• When calculating the offset after handling overlapping tokens it now aware of invalid capture offsets (meaning they matched nothing).
• Tokenizer::tokenizeLine now correctly does not continue looking for new matches when the newly tokenized pattern was an end pattern.
• Grammars no longer have beginCaptures incorrectly applied to end patterns.
• Originally I had a concept of a readonly node tree for grammars with nodes owning other nodes thinking it would be necessary when tokenizing. It isn't, so they're more trouble than they're worth.
• "ownership" in Grammar\Reference objects is handled by an ownerGrammarScopeName property which is then used to get the grammar from the GrammarRegistry.

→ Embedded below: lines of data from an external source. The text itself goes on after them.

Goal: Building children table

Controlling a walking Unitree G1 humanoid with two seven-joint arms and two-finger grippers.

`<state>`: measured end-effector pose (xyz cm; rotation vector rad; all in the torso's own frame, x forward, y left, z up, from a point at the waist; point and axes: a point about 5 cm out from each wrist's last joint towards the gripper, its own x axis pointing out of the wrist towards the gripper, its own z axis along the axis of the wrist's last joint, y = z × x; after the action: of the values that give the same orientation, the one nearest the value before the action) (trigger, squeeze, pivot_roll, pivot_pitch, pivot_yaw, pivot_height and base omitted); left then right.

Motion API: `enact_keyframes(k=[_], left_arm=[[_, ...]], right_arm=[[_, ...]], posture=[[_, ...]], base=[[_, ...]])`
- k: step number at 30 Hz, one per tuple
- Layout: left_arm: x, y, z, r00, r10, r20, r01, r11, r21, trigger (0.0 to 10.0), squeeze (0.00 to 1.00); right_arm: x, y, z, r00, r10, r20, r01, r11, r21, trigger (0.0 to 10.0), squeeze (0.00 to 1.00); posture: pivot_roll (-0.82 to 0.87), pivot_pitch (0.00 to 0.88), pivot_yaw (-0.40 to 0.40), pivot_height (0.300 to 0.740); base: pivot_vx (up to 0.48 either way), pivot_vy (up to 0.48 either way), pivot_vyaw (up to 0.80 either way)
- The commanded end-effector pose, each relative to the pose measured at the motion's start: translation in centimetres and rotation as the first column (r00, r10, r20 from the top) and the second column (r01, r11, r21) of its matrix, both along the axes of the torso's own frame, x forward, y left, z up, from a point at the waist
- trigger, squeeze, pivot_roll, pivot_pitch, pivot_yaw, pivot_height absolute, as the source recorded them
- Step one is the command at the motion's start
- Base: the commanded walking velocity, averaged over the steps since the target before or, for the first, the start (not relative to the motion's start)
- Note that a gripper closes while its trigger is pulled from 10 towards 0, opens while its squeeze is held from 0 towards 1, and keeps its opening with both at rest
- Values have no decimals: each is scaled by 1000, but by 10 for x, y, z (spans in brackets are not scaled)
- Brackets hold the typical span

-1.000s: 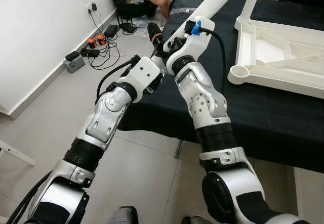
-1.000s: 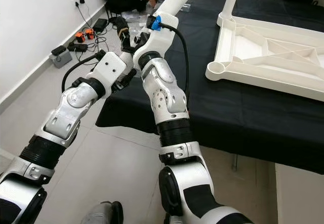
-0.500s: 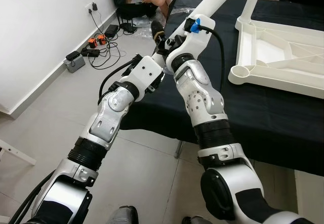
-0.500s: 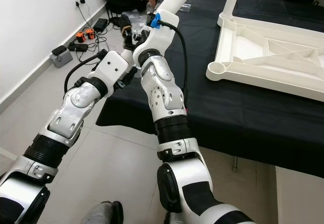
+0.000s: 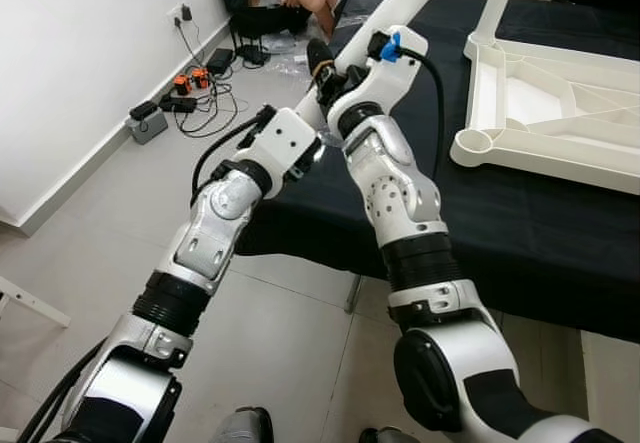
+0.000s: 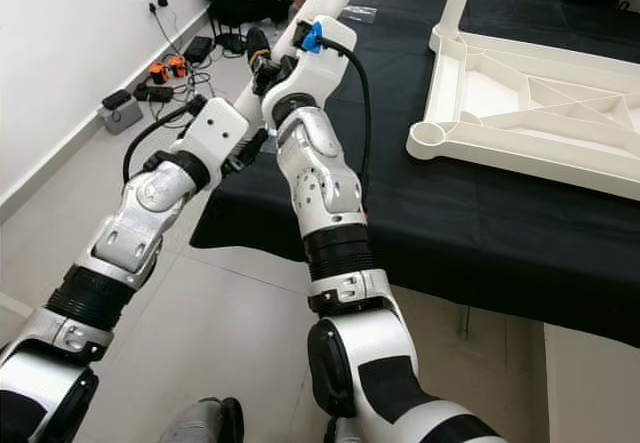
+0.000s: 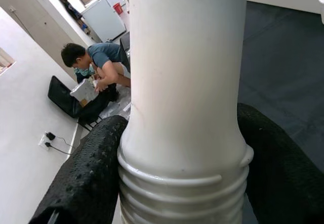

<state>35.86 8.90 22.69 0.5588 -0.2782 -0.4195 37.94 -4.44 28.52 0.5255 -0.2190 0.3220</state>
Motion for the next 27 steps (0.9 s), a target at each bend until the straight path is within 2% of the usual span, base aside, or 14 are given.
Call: enact_keyframes(k=[1, 3, 4, 5, 6, 7, 8, 9, 12, 13, 20, 27], left_arm=[[-5, -5, -3, 998, -65, 16, 64, 996, 67, 0, 0], [-5, -4, -3, 998, -65, 17, 64, 996, 67, 0, 0], [-5, -4, -3, 998, -67, 16, 66, 995, 71, 0, 0], [-5, -4, -3, 998, -67, 16, 66, 995, 71, 0, 0], [-4, -4, -3, 998, -65, 9, 65, 995, 75, 9686, 0], [-4, -5, -3, 998, -69, 8, 68, 995, 78, 10000, 0], [-4, -5, -3, 998, -69, 8, 68, 995, 78, 10000, 0], [-4, -6, -3, 997, -71, 9, 70, 994, 79, 10000, 0], [-4, -7, -3, 997, -82, 11, 81, 993, 87, 10000, 0], [-4, -7, -3, 997, -82, 13, 81, 993, 89, 10000, 0], [-3, -6, -1, 997, -75, 24, 72, 993, 92, 10000, 0], [-3, -5, -1, 997, -76, 32, 73, 992, 107, 10000, 0]], right_arm=[[1, 4, -2, 1000, -1, -10, 1, 999, -39, 6118, 0], [1, 5, -2, 1000, -2, -11, 1, 999, -46, 6118, 0], [1, 5, -1, 1000, 3, -6, -4, 999, -42, 10000, 0], [1, 5, -1, 1000, 3, -6, -4, 999, -42, 10000, 0], [1, 6, 0, 1000, 10, -2, -10, 1000, -21, 10000, 0], [1, 7, 0, 1000, 17, 3, -16, 1000, -26, 10000, 459], [1, 7, 0, 1000, 17, 3, -16, 1000, -26, 10000, 459], [0, 8, 1, 1000, 21, 14, -21, 999, -29, 10000, 1000], [0, 9, 1, 1000, 22, 23, -20, 998, -65, 10000, 1000], [0, 10, 1, 1000, 18, 21, -17, 997, -77, 10000, 0], [0, 10, 0, 1000, 22, 16, -21, 998, -66, 10000, 0], [1, 13, -2, 997, 72, -34, -72, 997, 5, 10000, 0]], posture=[[79, 120, -24, 740], [79, 120, -24, 740], [79, 119, -24, 740], [79, 119, -24, 740], [80, 117, -22, 740], [80, 117, -22, 740], [80, 117, -22, 740], [80, 117, -22, 740], [80, 114, -21, 740], [78, 114, -22, 740], [77, 110, -21, 740], [76, 109, -19, 740]], base=[[0, 0, 0], [0, 0, 0], [0, 0, 0], [0, 0, 0], [0, 0, 0], [0, 0, 0], [0, 0, 0], [0, 0, 0], [0, 0, 0], [0, 0, 0], [0, 0, 0], [0, 0, 0]])
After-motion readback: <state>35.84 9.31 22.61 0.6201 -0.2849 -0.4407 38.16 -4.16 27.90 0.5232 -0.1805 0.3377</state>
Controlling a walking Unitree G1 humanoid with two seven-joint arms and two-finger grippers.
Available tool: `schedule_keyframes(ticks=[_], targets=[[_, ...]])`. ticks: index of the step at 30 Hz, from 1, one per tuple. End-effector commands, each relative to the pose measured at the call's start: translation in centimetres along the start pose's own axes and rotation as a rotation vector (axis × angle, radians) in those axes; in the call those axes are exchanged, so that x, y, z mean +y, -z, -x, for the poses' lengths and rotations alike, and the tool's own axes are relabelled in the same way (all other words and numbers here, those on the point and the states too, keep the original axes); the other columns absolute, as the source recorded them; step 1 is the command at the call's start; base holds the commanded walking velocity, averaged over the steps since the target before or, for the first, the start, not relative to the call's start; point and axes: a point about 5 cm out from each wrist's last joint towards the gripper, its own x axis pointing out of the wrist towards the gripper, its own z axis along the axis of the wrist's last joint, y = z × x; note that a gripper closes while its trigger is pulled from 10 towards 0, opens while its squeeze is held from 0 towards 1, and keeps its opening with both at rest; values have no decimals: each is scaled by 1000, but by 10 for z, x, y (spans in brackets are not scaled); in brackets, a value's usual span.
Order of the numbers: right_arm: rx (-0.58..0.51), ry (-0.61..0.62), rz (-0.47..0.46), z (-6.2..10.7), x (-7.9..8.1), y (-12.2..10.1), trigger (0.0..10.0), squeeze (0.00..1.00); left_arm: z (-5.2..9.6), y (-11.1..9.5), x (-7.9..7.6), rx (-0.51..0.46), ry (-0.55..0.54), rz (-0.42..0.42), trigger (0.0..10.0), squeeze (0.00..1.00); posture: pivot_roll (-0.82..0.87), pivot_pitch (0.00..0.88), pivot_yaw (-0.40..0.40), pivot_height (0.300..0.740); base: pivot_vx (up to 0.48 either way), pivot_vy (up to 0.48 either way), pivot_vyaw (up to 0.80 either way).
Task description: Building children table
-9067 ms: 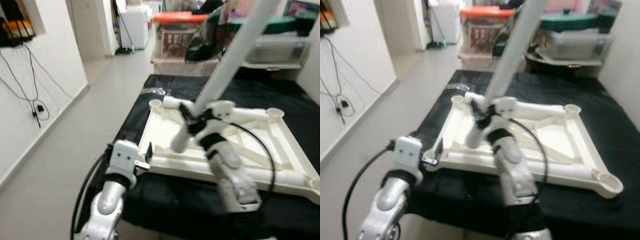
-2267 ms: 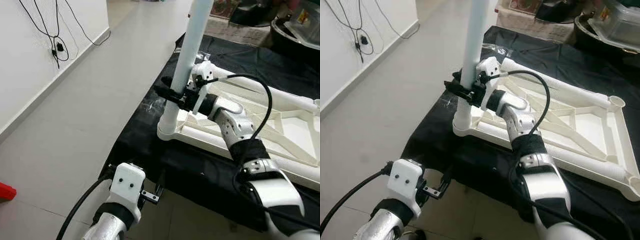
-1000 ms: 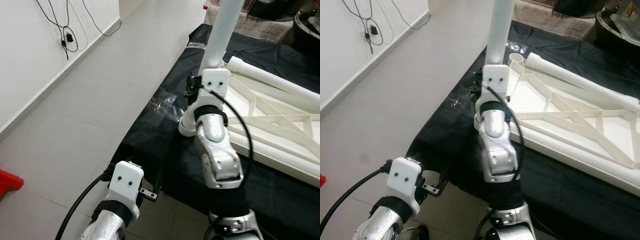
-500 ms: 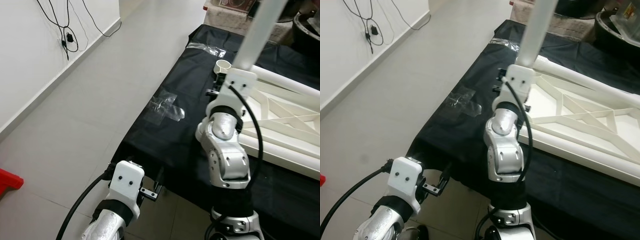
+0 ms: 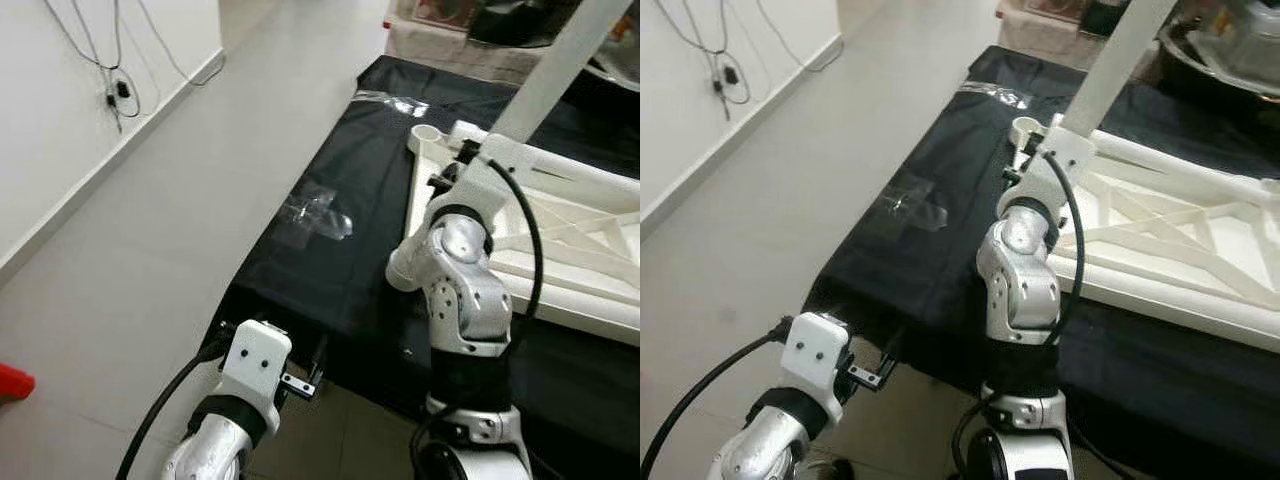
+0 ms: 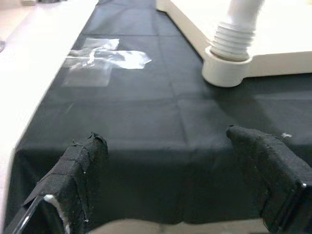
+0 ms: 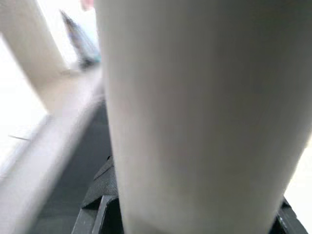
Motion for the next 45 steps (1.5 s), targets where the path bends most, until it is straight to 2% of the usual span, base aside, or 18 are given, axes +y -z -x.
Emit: schedule_keyframes(ticks=[1,2,3,4,5,7,8,9,10,12,13,17,21,24,29,34,39,45], targets=[[-55,-213,-158,13,39,-15,10000,0,-3,3,3,13,-14,25,10000,0,82,130,-77,740,0,0,0],[-86,-288,-187,13,42,-23,10000,0,-6,1,6,5,-27,18,10000,129,84,126,-75,740,0,0,0],[-119,-385,-215,15,46,-30,10000,0,-10,-2,12,-9,-43,18,10000,1000,83,114,-72,740,0,0,0],[-119,-385,-215,15,46,-30,10000,0,-10,-2,12,-9,-43,18,10000,1000,83,114,-72,740,0,0,0],[-126,-466,-235,18,48,-33,10000,0,-14,-4,16,-23,-45,5,10000,1000,82,107,-71,740,0,0,0],[-129,-518,-245,20,50,-35,10000,0,-16,-6,19,-33,-46,-3,10000,1000,82,105,-70,740,0,0,0],[-82,-614,-257,24,52,-29,10000,0,-21,-9,26,-34,-63,-28,10000,1000,80,97,-65,740,0,0,0],[-82,-614,-257,24,52,-29,10000,0,-21,-9,26,-34,-63,-28,10000,1000,80,97,-65,740,0,0,0],[-11,-723,-264,31,52,-18,10000,0,-27,-12,35,-33,-90,-73,10000,1000,76,90,-60,740,0,0,0],[9,-752,-263,33,51,-14,10000,0,-29,-13,39,-34,-99,-91,10000,1000,76,90,-60,740,0,0,0],[49,-800,-253,41,46,-2,10000,0,-35,-17,46,-27,-97,-137,10000,0,80,84,-58,740,0,0,0],[92,-853,-257,50,44,8,10000,0,-41,-18,52,-22,-91,-140,10000,0,80,83,-58,740,0,0,0],[112,-893,-293,54,45,13,10000,0,-50,-14,50,-13,-27,-113,10000,0,72,82,-53,740,0,0,0],[134,-929,-308,60,46,17,10000,0,-58,-6,34,9,119,-90,10000,0,72,83,-50,740,0,0,0],[154,-965,-314,65,47,19,10000,0,-60,-2,22,30,245,-65,10000,0,66,88,-48,740,0,0,0],[157,-972,-310,67,47,20,10000,0,-62,-2,22,30,254,-79,10000,0,67,90,-48,740,0,0,0],[175,-993,-280,71,43,26,10000,0,-68,-2,31,28,208,-115,10000,0,62,93,-49,740,0,0,0],[161,-966,-272,66,41,25,10000,0,-62,8,28,60,227,-136,10000,0,63,96,-53,740,0,0,0]])
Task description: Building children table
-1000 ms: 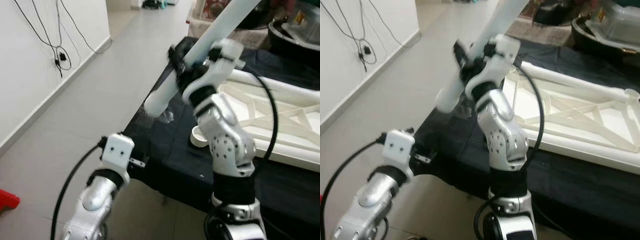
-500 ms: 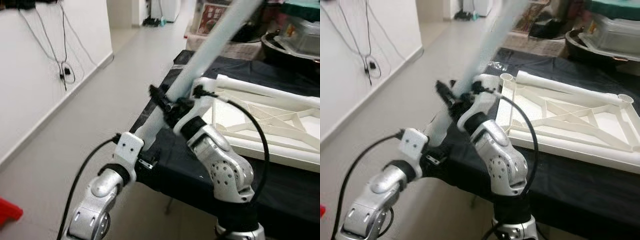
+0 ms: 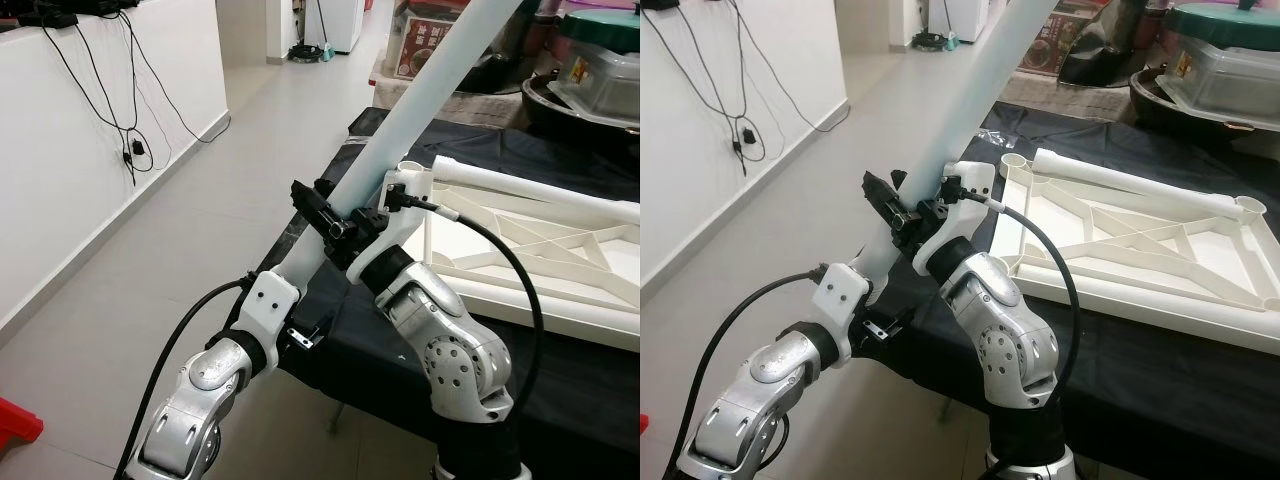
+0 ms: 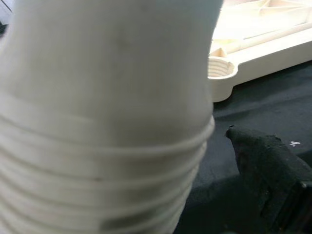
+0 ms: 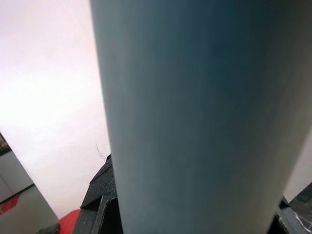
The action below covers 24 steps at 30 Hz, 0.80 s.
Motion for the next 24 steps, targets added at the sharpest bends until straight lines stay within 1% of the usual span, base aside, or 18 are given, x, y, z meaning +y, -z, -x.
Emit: schedule_keyframes(ticks=[1,6,12,13,17,19,24], targets=[[4,-5,-6,-1,0,1,10000,0,2,3,-3,5,7,-11,10000,0,63,96,-53,740,0,0,0],[10,-8,2,0,0,2,10000,0,1,0,-4,-8,12,-4,10000,0,64,96,-55,740,0,0,0],[16,6,18,2,-2,5,10000,0,-2,-7,-12,-30,39,-23,10000,0,61,93,-51,740,0,0,0],[2,27,25,1,-5,2,10000,0,-1,-5,-14,-26,40,-25,10000,0,61,92,-49,740,0,0,0],[-7,36,25,1,-7,0,10000,0,0,-4,-15,-23,40,-23,10000,0,59,90,-49,740,0,0,0],[-32,57,29,-2,-10,-6,10000,0,3,5,-16,3,37,-18,10000,0,55,88,-47,740,0,0,0],[-55,69,43,-4,-12,-12,10000,0,6,11,-16,22,34,-23,10000,0,55,86,-48,740,0,0,0]])
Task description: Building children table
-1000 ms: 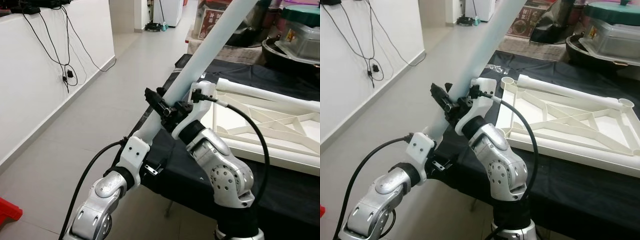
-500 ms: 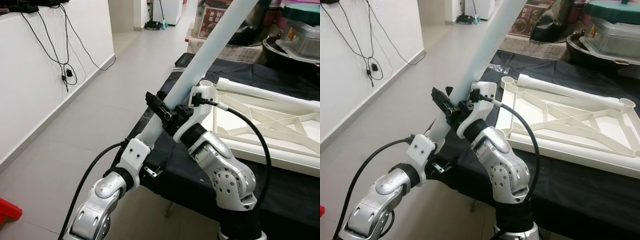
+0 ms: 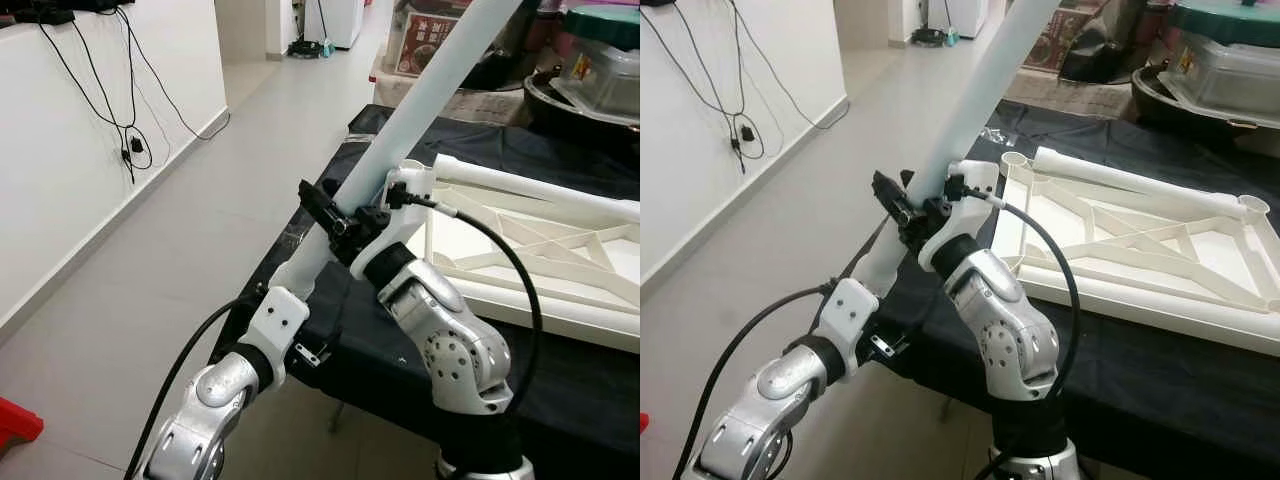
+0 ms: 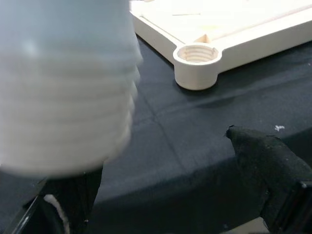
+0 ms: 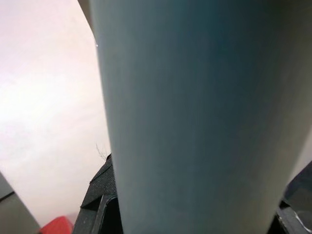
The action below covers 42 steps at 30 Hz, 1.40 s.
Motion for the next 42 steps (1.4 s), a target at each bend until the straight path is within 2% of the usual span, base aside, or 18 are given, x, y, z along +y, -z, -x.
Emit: schedule_keyframes(ticks=[1,4,7,15,22,30,42], targets=[[-28,7,13,-1,-1,-5,10000,0,2,2,-2,5,4,-12,10000,0,55,86,-48,740,0,0,0],[-66,77,51,-3,-11,-13,10000,0,8,7,0,30,-13,-26,10000,0,57,82,-48,740,0,0,0],[-66,86,57,-3,-13,-13,10000,0,10,10,3,39,-42,-41,10000,0,55,81,-48,740,0,0,0],[-23,63,85,3,-9,0,10000,0,10,-5,18,-5,-120,-97,10000,0,59,79,-50,740,0,0,0],[-6,42,78,3,-5,6,10000,0,9,-5,25,-4,-128,-113,10000,0,62,80,-49,740,0,0,0],[31,-21,71,8,5,15,10000,0,4,-3,22,-6,-98,-87,10000,0,56,84,-43,740,0,0,0],[83,-117,93,15,17,24,10000,0,5,1,17,5,-78,-84,10000,0,53,89,-45,740,0,0,0]])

• When parsing JSON grammars match regexes now only escape unescaped
forward slashes.
• When parsing JSON grammars match regexes now truncate unicode
character codes larger than 0x10ffff to 0x10ffff, the largest possible
unicode character.
• Content names should only be applied to what is between begin/end
patterns. Might need to fix to not apply to end patterns themselves.
• Added a flag for begin patterns
• Trying to handle begin/end patterns better. Begin patterns shouldn't automatically remove themselves from the stack, their corresponding end pattern should instead.
• Added preliminary transformation of out-of-range codepoints in matches
• Fixed adoption of Grammar\Pattern objects.
• Fixed retrieval of Grammar\RepositoryReferences.
• Lines are now converted to UTF-32 while tokenizing so that byte
offsets may be cleanly converted to character offsets
• Now when grammars are parsed into Grammar objects begin and end
matches are converted to regular matches by adding end matches to the
pattern's pattern list to simplify tokenization.
• Highlight::withFile and Highlight::withString now accept an encoding
parameter which defaults to UTF-8.